La Commission inter-américaine sur les droits de l'homme (IACHR) a officiellement demandé une autorisation au régime de Nicolás Maduro pour entrer dans le Venezuela et vérifier la situation des droits de l'homme sur le terrain.
Cette demande, qui apparaît dans une lettre officielle publiée aujourd'hui, cherche à ouvrir un canal d'observation directe et de dialogue avec différents acteurs du pays, dans un contexte marqué par des plaintes soutenues d'arrestations arbitraires, de disparitions forcées et de violations des droits fondamentaux.

L'IACHR a appelé aux autorités vénézuéliennes pour accorder leur consentement à «recueillir des informations officielles sur le terrain et à la contraster avec celle fournie par les victimes et les organisations de la société civile», a déclaré Gloria de Mees, commissaire de l'IACHR pour le pays sud-américain, dans les déclarations recueillies par AP.
La demande atteint un climat de tension politique élevée et de demandes persistantes de responsabilité par l'administration Chavista.
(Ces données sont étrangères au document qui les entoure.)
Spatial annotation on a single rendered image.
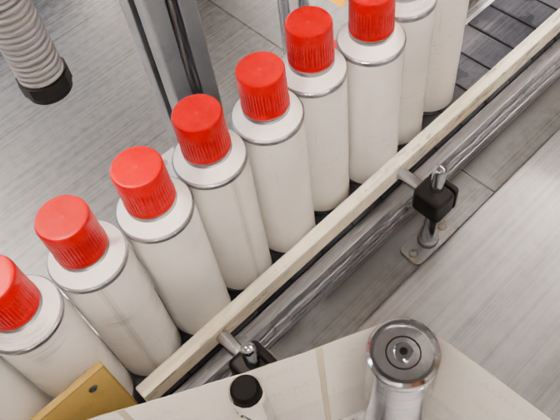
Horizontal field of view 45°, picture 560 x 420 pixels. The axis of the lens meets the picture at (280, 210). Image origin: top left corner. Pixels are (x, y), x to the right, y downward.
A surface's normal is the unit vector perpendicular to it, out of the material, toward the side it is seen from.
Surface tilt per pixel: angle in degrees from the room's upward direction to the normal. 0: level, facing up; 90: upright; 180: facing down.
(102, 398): 90
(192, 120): 2
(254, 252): 90
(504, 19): 0
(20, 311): 90
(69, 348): 90
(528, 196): 0
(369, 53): 42
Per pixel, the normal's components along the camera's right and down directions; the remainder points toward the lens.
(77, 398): 0.69, 0.57
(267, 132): -0.01, 0.15
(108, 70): -0.10, -0.54
Les rapports fournis à l'IACHR garantissent que des centaines de personnes restent en état d'arrestation pour des raisons politiques. De plus, plusieurs familles manquent d'informations précises sur le sort de leurs proches, ce qui implique des éléments compatibles avec la définition des disparitions forcées.
Les organisations en tant que forum criminel, augmentent le nombre de détenus à des raisons politiques à 823 et alertent des processus judiciaires paralysés pendant des années. Face à ces accusations, les autorités vénézuéliennes soutiennent que les arrestations répondent aux complots visant à déstabiliser le régime de Maduro.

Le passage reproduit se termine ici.